The final number (total) is the total amount of time (in microseconds) during which processes were stalled. It is there to help with the detection of short-term latency spikes that wouldn't show up in the aggregated numbers. A system where a CPU is nearly always available but where occasional 10ms latency spikes are experienced may be entirely acceptable for some workloads, but not for others. For the latter group, the total count can be monitored to detect when those spikes are happening.
The next file is /proc/pressure/memory; as might be expected, it provides information on the time that processes spend waiting due to memory pressure. Its output looks like:
some avg10=70.24 avg60=68.52 avg300=69.91 total=3559632828 full avg10=57.59 avg60=58.06 avg300=60.38 total=3300487258
The some line is similar to the CPU information: it tracks the percentage of the time that at least one process could be running if it weren't waiting for memory resources. In particular, the time spent for swapping in, refaulting pages from the page cache, and performing direct reclaim is tracked in this way. It is, thus, a good indicator of when the system is thrashing due to a lack of memory.

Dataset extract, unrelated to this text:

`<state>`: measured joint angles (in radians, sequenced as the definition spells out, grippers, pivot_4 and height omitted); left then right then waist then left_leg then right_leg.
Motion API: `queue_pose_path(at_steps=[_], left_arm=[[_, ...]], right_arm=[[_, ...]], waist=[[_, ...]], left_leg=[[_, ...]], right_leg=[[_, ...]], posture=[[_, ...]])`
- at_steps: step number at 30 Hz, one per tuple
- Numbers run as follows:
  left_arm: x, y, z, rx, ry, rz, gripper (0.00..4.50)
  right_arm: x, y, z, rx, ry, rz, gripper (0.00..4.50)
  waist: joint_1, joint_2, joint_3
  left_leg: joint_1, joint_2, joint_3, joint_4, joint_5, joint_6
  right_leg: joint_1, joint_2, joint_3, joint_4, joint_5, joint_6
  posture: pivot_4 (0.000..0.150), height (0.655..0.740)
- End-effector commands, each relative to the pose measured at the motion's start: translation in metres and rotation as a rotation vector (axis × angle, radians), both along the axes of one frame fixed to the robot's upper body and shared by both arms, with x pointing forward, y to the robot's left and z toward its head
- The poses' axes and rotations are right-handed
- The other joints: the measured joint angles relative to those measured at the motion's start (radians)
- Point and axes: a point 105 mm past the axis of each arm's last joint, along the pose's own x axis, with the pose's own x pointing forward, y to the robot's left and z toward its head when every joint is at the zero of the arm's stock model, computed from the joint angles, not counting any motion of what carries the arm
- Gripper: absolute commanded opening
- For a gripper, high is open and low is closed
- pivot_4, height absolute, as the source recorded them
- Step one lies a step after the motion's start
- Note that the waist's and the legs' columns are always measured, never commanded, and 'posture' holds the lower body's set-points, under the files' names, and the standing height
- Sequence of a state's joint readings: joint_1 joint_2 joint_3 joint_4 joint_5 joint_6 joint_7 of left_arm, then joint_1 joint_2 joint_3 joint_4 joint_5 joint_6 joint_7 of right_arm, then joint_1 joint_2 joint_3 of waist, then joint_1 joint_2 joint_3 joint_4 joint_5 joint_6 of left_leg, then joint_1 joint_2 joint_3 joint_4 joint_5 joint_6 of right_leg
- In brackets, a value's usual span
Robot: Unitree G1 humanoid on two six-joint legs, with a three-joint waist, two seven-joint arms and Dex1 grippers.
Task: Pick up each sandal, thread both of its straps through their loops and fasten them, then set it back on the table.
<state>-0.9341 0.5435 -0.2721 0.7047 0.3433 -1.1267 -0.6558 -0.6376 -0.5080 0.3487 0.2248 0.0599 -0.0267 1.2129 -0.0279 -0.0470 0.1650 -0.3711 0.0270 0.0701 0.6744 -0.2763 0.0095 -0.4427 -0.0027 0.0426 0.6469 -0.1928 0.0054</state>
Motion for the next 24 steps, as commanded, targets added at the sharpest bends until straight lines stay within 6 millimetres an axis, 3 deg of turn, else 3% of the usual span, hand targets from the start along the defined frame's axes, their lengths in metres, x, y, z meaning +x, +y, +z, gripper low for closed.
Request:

The full line is a little different: it tracks the time that nobody is able to use the CPU for actual work due to memory pressure. If all processes are waiting for paging I/O, the CPU may look idle, but that's not because of a lack of work to do. If those processes are performing memory reclaim, the end result is nearly the same; the CPU is busy, but it's not doing the work that the computer is there to do. If the full numbers are much above zero, it's clear that the system lacks the memory it needs to support the current workload.
Some care has been taken to distinguish paging due to thrashing from other sorts of paging. A process that is just starting up will experience a lot of page faults as its working set is brought in, but those are not really indicative of system load. For that reason, refaulted pages — those which were evicted due to memory pressure and subsequently brought back in — are used to calculate these metrics (see this article for a description of how refaults are tracked). Even then, though, there is a twist, in that a process may need different sets of pages during different phases of its execution. To try to detect the transition between different working sets, the patch set adds tracking of whether each page has made it to the active list (was used more than once, essentially) since it was faulted in. Only the pages that are actually used are counted when the stall times are calculated.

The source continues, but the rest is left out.